### Your objective
In the listing that follows, the lines starting at the one containing "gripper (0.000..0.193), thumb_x" and ending at the one containing "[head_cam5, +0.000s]" are to be returned exactly, both boundary lines included, and no others.

(Beginning of Source material)

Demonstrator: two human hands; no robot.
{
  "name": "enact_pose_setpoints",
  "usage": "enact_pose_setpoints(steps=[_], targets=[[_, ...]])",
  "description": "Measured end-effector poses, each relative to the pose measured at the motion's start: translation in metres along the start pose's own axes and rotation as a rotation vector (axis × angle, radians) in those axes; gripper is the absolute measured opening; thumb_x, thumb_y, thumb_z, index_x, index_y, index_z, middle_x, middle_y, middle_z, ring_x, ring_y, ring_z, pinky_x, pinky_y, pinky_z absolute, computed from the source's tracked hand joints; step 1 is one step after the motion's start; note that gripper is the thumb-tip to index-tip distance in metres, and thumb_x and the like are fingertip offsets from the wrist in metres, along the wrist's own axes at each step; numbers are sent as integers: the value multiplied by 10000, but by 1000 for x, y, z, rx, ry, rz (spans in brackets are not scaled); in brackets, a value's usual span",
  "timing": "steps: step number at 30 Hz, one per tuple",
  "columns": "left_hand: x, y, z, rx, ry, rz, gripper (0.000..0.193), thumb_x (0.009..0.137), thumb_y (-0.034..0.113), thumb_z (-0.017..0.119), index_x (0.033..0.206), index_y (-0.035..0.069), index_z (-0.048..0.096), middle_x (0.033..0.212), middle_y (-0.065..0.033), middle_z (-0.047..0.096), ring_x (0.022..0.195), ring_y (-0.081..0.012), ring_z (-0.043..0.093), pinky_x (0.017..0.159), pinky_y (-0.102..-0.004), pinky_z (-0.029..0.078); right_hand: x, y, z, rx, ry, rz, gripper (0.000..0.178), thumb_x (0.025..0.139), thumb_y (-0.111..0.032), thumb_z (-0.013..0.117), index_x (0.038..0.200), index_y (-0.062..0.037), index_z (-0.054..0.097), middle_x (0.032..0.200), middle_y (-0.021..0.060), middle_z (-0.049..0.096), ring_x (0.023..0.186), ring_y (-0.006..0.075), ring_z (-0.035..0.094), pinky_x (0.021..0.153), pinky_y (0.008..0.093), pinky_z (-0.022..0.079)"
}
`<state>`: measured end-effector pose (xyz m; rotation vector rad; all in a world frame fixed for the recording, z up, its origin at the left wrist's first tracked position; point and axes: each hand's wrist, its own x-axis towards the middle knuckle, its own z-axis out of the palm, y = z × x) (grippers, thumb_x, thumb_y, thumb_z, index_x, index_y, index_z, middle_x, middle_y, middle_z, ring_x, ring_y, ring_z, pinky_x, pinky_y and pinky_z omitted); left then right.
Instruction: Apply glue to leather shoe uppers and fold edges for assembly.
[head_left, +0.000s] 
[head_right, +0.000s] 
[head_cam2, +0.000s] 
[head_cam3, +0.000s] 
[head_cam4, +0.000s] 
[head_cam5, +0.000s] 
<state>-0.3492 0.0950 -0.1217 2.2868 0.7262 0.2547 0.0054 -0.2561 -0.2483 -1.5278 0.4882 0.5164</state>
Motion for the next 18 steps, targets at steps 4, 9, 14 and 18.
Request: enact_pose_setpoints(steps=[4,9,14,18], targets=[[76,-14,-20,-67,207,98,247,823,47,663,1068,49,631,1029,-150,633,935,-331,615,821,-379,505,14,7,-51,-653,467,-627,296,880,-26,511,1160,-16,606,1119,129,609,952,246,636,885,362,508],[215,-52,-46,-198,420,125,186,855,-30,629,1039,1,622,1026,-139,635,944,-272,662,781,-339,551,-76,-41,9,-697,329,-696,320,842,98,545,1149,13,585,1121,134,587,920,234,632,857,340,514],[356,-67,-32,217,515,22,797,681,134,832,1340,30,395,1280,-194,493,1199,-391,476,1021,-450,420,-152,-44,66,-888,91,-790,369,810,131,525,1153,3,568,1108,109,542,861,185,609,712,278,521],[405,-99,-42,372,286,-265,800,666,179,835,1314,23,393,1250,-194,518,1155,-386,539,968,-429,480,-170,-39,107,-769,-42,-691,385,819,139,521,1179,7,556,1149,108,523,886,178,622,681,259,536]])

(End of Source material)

### Solution
  "columns": "left_hand: x, y, z, rx, ry, rz, gripper (0.000..0.193), thumb_x (0.009..0.137), thumb_y (-0.034..0.113), thumb_z (-0.017..0.119), index_x (0.033..0.206), index_y (-0.035..0.069), index_z (-0.048..0.096), middle_x (0.033..0.212), middle_y (-0.065..0.033), middle_z (-0.047..0.096), ring_x (0.022..0.195), ring_y (-0.081..0.012), ring_z (-0.043..0.093), pinky_x (0.017..0.159), pinky_y (-0.102..-0.004), pinky_z (-0.029..0.078); right_hand: x, y, z, rx, ry, rz, gripper (0.000..0.178), thumb_x (0.025..0.139), thumb_y (-0.111..0.032), thumb_z (-0.013..0.117), index_x (0.038..0.200), index_y (-0.062..0.037), index_z (-0.054..0.097), middle_x (0.032..0.200), middle_y (-0.021..0.060), middle_z (-0.049..0.096), ring_x (0.023..0.186), ring_y (-0.006..0.075), ring_z (-0.035..0.094), pinky_x (0.021..0.153), pinky_y (0.008..0.093), pinky_z (-0.022..0.079)"
}
`<state>`: measured end-effector pose (xyz m; rotation vector rad; all in a world frame fixed for the recording, z up, its origin at the left wrist's first tracked position; point and axes: each hand's wrist, its own x-axis towards the middle knuckle, its own z-axis out of the palm, y = z × x) (grippers, thumb_x, thumb_y, thumb_z, index_x, index_y, index_z, middle_x, middle_y, middle_z, ring_x, ring_y, ring_z, pinky_x, pinky_y and pinky_z omitted); left then right.
Instruction: Apply glue to leather shoe uppers and fold edges for assembly.
[head_left, +0.000s] 
[head_right, +0.000s] 
[head_cam2, +0.000s] 
[head_cam3, +0.000s] 
[head_cam4, +0.000s] 
[head_cam5, +0.000s] 

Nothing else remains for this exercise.